Contrary to popular legend, central Florida is not the “lightning capital of the world.” That distinction belongs to Rwanda, Africa, with 2.5 times more strikes than Central Florida. In fact, the Orlando-Tampa area is 14th in a list of strike capitals.* However, even 14th in the world is still Number One in the United States, and Central Florida – from Tampa to Titusville – is nicknamed “Lightning Alley” for a good reason.

We’ve grown up with many myths about lightning. Most people believe that if you can’t see lightning, it can’t strike you. Or that you don’t have to go in until it starts raining. However, if you hear a rumble of thunder, you are close enough to be struck. Lightning can strike as far away as 10 miles, and there is still danger up to 30 minutes after the last thunder is heard.

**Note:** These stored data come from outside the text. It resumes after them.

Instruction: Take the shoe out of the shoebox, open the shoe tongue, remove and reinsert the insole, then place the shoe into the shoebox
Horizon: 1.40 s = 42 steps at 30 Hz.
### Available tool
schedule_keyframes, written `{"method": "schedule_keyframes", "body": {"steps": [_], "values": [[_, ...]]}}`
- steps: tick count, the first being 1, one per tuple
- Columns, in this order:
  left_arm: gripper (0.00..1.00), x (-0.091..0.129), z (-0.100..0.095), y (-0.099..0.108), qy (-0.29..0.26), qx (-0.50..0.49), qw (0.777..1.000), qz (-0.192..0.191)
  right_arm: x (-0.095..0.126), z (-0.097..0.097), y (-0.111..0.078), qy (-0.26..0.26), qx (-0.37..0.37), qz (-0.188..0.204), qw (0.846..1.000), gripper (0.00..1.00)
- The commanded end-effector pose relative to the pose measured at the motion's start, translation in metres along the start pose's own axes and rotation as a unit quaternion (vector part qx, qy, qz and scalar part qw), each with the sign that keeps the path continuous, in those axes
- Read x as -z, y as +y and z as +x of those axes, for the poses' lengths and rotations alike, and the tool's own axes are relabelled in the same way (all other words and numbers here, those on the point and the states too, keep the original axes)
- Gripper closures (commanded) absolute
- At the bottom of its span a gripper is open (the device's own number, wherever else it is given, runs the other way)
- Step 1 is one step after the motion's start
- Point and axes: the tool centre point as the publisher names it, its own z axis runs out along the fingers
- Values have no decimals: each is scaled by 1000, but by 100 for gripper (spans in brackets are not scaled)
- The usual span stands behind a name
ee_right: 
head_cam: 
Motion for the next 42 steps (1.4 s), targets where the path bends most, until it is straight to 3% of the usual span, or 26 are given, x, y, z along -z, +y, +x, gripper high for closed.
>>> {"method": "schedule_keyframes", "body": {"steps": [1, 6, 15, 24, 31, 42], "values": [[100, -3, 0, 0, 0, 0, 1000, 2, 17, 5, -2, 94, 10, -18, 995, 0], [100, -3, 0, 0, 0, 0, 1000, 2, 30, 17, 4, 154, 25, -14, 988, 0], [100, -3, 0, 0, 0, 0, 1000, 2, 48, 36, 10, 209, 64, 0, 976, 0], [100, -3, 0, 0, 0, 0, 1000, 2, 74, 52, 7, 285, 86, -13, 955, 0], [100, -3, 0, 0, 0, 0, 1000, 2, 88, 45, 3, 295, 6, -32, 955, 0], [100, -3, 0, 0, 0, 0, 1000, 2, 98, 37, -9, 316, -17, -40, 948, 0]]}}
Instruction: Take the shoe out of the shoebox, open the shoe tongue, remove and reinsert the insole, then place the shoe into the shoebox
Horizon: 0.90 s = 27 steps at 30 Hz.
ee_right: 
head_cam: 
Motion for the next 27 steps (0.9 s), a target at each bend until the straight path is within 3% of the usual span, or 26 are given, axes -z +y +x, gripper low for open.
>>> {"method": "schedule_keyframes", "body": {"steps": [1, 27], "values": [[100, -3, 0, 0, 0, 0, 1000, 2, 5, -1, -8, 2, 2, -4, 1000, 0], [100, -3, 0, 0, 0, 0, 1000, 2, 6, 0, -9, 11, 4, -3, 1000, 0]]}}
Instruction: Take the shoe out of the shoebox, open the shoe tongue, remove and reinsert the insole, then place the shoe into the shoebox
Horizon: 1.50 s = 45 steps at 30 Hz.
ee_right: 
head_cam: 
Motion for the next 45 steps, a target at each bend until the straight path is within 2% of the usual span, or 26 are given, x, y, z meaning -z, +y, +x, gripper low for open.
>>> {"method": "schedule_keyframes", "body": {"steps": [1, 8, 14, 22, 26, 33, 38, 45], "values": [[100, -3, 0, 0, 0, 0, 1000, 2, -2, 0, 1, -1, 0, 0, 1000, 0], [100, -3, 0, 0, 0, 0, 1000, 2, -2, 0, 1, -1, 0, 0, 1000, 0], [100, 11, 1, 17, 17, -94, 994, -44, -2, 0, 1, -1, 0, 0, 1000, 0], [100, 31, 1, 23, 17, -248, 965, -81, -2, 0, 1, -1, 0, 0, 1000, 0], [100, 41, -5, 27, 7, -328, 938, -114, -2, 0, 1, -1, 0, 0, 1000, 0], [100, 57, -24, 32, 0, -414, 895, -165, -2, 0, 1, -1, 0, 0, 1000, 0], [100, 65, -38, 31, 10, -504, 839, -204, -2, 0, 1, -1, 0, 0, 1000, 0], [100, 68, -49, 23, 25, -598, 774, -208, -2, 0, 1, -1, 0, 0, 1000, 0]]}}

Since approximately “25 million cloud-to-ground flashes strike the United States every year, it is impractical for the [National Weather Service] to warn of every potentially dangerous lightning event. The key to safety is individual education and responsibility.*

There are “two exceptions:  1) when adults are in charge of groups of children, and 2) situations where responsibility is assumed by organizers and operators of facilities where large crowds are expected, such as sporting or entertainment events.”*

Youth sporting events are particularly susceptible to lightning, because the non-professional adults in charge may not be aware of the dangers and prevention, and children depend on them for their safety. There should be established safety procedures for weather events. Immediate treatment is necessary, and victims do not retain the charge, as some people think.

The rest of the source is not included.